A assistente social Fernanda Almeida da Silva é responsável pela triagem e encaminhamento dos pacientes que procuram o Grupo Renascer, que cuida pela defesa da população de homossexuais e travestis dos Campos Gerais.

Almeida é também Titular do Conselho Municipal de Assistência Social de Ponta Grossa. Ela explicacomo funciona seu trabalho “Somos responsáveis pela Assistência Social Básica, que cuida das ONGs e Entidades de Ponta Grossa”

Durante o processo de atendimento, Fernanda recebe as pessoas que precisam de ajuda médica, psicológica, jurídica ou de perícia. Mas a Assistente Social não atende apenas o público que se encaixa a Entidade. “Qualquer pessoa que venha aqui precisando de auxílio, eu atendo. Cuidamos, por exemplo, de profissionais do sexo em nosso programa realizado pelas funcionárias que trabalham como agentes multiplicadoras, oferecemos essa triagem para a população”, afirma.

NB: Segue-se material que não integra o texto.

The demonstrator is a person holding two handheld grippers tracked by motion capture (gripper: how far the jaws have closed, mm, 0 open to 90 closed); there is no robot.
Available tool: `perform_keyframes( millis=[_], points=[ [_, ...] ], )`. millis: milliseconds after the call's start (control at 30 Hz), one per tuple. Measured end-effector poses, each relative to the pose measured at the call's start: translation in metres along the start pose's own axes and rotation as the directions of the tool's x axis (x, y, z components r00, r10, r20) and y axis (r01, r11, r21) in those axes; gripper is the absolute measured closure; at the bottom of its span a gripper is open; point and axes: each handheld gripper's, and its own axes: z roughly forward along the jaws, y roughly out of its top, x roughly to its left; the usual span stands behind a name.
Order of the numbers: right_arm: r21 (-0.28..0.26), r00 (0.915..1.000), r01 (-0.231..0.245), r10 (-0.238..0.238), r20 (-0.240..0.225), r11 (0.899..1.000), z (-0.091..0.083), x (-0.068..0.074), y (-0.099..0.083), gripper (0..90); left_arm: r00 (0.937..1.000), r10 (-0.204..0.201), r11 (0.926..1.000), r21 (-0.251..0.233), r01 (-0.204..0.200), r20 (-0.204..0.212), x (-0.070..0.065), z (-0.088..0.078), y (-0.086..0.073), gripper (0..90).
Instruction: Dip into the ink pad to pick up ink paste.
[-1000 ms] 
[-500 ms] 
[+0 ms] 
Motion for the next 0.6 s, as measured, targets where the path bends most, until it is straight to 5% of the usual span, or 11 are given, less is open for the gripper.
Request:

Há ainda a busca realizada por mulheres que sofreram algum tipo de violência doméstica ou precisam de algum atendimento psicológico. Em casos de necessidade jurídica, há dois advogados que realizam auxílio voluntário pra instituição. A presidente da Instituição, Débora Lee, também trabalha como voluntário. Além de Fernanda, há outra funcionária, Joyce, que é auxiliar em serviços gerais. ambas mantidas que trabalham com carteira assinada de verba mantida pela prefeitura. “Realizo o trabalho de limpeza e outros que requerem qualquer importância no local”, explica Joyce.

Duas outras integrantes do Grupo Renascer possuem trabalho mantido com a Secretaria Municipal de Saúde, como auxiliares multiplicadoras da saúde, distribuindo preservativos em locais onde garotas de programa e travestis se encontram. “O trabalho é bom, pois nos dá outras possibilidades além do trabalho na noite” explica Gláucia Boulevard, uma da agentes que possuem carteira assinada pelo Grupo.

A presidente do Renascer, Débora Lee, representa o grupo no aspecto militante para a sociedade de forma voluntária. “Já fomos levar travestis ao hospital e até mesmo cuidar de todo o funeral daquelas que não possuíam qualquer vínculo familiar para realizá-lo”, conta Lee. “O que nos importa é defender nossa classe e todos aqueles necessitam de algum encaminhamento realizado na ONG”.